6. The artifact recognition method according to claim 4, characterized in that, Determining the artifact regions in the abnormal scan image based on the artifact image block set includes: In the set of artifact image blocks, artifact image blocks belonging to the target abnormal scan image are determined, wherein the target abnormal scan image is any one of the abnormal scan images; By stitching together artifact image blocks belonging to the target abnormal scan image, the artifact region in the target abnormal scan image is obtained.
7. The artifact recognition method according to claim 4, characterized in that, Determining the artifact regions in the abnormal scan image based on the artifact image block set includes: Determine the relative positions corresponding to the set of artifact image blocks; The artifact region in the abnormal scan image is determined based on the relative position.

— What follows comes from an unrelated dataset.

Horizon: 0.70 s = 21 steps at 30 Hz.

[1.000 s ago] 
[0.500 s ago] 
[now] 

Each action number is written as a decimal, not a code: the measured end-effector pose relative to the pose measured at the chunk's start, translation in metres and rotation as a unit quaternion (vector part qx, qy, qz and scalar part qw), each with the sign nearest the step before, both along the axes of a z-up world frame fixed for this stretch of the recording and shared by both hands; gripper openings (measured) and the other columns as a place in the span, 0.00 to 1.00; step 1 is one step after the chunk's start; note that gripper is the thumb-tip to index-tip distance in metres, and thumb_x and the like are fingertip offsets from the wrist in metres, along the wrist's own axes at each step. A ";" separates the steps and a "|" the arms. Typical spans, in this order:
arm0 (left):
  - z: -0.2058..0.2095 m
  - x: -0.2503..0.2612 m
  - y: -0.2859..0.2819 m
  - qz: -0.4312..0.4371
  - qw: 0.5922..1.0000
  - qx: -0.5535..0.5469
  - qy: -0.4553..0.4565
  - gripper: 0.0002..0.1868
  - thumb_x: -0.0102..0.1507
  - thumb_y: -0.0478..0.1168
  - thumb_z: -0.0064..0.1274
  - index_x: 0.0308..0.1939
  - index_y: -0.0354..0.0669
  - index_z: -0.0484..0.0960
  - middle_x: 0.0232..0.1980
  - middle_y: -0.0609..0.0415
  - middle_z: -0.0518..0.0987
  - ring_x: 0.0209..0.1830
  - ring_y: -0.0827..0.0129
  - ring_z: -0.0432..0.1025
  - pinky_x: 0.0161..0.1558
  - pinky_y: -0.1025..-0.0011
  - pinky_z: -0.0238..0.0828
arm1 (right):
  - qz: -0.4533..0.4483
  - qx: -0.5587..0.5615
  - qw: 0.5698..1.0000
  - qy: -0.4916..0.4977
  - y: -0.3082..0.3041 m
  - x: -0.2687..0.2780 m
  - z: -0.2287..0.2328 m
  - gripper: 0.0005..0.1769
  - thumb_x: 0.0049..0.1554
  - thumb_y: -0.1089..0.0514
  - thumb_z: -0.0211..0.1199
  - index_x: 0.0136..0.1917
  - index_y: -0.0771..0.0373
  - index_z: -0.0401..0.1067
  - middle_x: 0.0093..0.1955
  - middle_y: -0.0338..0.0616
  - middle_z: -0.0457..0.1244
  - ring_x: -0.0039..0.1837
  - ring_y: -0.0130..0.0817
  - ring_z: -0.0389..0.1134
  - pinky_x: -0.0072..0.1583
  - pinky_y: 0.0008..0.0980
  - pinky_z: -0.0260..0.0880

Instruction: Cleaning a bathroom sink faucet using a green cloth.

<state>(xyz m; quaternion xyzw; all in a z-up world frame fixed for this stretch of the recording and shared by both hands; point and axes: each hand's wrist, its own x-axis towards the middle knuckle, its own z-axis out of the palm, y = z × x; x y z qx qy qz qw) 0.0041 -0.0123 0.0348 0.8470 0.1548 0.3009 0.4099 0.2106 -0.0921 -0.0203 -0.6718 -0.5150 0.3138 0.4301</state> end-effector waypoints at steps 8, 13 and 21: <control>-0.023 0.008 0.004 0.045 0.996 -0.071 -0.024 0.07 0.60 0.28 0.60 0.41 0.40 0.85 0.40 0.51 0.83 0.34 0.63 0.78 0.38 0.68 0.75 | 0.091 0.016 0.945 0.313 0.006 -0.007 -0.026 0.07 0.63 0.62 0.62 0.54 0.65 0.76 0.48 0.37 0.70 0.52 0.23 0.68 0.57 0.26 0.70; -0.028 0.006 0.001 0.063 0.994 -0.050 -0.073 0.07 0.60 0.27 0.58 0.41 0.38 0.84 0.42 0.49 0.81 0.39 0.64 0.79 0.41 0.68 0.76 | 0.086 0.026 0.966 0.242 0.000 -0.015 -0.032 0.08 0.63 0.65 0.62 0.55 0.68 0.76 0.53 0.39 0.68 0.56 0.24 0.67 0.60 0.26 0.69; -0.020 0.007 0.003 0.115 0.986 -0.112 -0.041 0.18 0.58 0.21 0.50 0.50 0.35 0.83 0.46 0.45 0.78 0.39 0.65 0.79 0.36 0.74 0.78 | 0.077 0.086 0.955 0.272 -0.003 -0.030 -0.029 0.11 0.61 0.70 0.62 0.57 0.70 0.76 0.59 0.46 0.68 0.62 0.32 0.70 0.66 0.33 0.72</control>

8. An artifact detection device, characterized in that, include: A first processing module is configured to determine the first image similarity between a target scanned image and a first reference image in a scanned image sequence, and the second image similarity between the target scanned image and a second reference image, wherein the target scanned image is any image in the scanned image sequence other than the first image and the last image, the first reference image and the second reference image are adjacent to the target scanned image in the scanned image sequence, and in the scanned image sequence, the first reference image is located before the target scanned image, and the second reference image is located after the target scanned image; The second processing module is used to determine the image similarity deviation value corresponding to the target scanned image based on the smaller image similarity between the first image similarity and the second image similarity, and the first benchmark similarity. The third processing module is used to determine an abnormal scan image set in the scan image sequence based on the image similarity deviation value, wherein the abnormal scan image set includes abnormal scan images that are determined to have artifacts.
9. A non-volatile storage medium, characterized in that, The non-volatile storage medium stores a program, wherein when the program is executed, it controls the device where the non-volatile storage medium is located to execute the artifact recognition method according to any one of claims 1 to 7.
10. An electronic device, characterized in that, include: A memory and a processor, the processor being configured to run a program stored in the memory, wherein the program, when running, performs the artifact recognition method according to any one of claims 1 to 7.
11. A computer program product, comprising a computer program, characterized in that, When the computer program is executed by the processor, it implements the steps of the artifact recognition method according to any one of claims 1 to 7.